■ YOUR INSTRUCTIONS
Copy each line in the data below that contains the word "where".

═════ THE INPUT ═════

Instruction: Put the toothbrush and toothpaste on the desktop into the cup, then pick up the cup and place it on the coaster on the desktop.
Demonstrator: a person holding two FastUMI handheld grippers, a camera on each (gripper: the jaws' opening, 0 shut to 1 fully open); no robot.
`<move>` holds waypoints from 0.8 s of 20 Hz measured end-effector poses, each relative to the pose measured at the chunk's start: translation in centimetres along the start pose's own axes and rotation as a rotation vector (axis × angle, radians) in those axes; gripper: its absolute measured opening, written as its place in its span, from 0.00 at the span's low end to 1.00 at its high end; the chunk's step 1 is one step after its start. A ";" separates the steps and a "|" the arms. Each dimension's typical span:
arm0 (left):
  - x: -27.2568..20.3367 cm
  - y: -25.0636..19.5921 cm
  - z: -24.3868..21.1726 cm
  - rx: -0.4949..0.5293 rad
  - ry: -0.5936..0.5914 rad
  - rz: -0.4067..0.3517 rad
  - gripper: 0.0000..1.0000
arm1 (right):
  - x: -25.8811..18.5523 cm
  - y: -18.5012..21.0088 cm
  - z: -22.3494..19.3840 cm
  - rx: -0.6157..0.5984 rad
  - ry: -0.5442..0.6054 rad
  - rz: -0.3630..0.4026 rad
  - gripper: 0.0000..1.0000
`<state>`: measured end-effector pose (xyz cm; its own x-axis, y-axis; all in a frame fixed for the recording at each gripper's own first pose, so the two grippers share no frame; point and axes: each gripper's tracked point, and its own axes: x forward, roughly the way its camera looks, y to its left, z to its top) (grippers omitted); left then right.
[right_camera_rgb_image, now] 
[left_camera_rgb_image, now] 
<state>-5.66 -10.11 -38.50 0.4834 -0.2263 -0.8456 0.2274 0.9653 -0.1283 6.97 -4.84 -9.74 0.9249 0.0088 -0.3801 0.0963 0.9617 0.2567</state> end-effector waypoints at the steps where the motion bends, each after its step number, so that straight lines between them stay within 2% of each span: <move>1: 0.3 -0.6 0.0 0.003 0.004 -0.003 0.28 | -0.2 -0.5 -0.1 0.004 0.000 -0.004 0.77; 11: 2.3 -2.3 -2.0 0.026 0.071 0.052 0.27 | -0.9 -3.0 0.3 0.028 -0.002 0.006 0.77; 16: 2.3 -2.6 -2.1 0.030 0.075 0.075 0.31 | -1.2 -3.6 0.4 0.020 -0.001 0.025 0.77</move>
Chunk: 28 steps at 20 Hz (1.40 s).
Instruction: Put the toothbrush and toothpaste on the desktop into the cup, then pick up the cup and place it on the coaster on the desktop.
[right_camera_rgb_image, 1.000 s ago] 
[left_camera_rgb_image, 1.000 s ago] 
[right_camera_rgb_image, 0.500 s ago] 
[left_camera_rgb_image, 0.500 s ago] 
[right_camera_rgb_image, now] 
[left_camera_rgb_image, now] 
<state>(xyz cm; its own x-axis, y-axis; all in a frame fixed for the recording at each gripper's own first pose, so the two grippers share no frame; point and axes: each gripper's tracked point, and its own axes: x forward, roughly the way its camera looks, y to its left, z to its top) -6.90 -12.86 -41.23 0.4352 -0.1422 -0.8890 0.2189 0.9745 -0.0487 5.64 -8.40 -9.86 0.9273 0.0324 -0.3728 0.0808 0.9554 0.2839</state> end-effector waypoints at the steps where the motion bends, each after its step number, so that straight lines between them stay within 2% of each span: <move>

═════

■ ANSWER SECTION
<state>-5.66 -10.11 -38.50 0.4834 -0.2263 -0.8456 0.2274 0.9653 -0.1283 6.97 -4.84 -9.74 0.9249 0.0088 -0.3801 0.0963 0.9617 0.2567</state> end-effector waypoints at the steps where the motion bends, each after its step number, so that straight lines between them stay within 2% of each span: <move>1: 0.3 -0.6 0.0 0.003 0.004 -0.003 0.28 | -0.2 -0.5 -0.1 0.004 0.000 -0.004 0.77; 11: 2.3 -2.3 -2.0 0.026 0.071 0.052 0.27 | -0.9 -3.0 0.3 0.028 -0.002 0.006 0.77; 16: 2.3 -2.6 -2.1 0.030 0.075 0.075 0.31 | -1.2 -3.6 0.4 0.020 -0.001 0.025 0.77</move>
<state>(xyz cm; its own x-axis, y-axis; all in a frame fixed for the recording at each gripper's own first pose, so the two grippers share no frame; point and axes: each gripper's tracked point, and its own axes: x forward, roughly the way its camera looks, y to its left, z to its top) -6.90 -12.86 -41.23 0.4352 -0.1422 -0.8890 0.2189 0.9745 -0.0487 5.64 -8.40 -9.86 0.9273 0.0324 -0.3728 0.0808 0.9554 0.2839</state> end-effector waypoints at the steps where the motion bends, each after its step number, so that straight lines between them stay within 2% of each span: <move>

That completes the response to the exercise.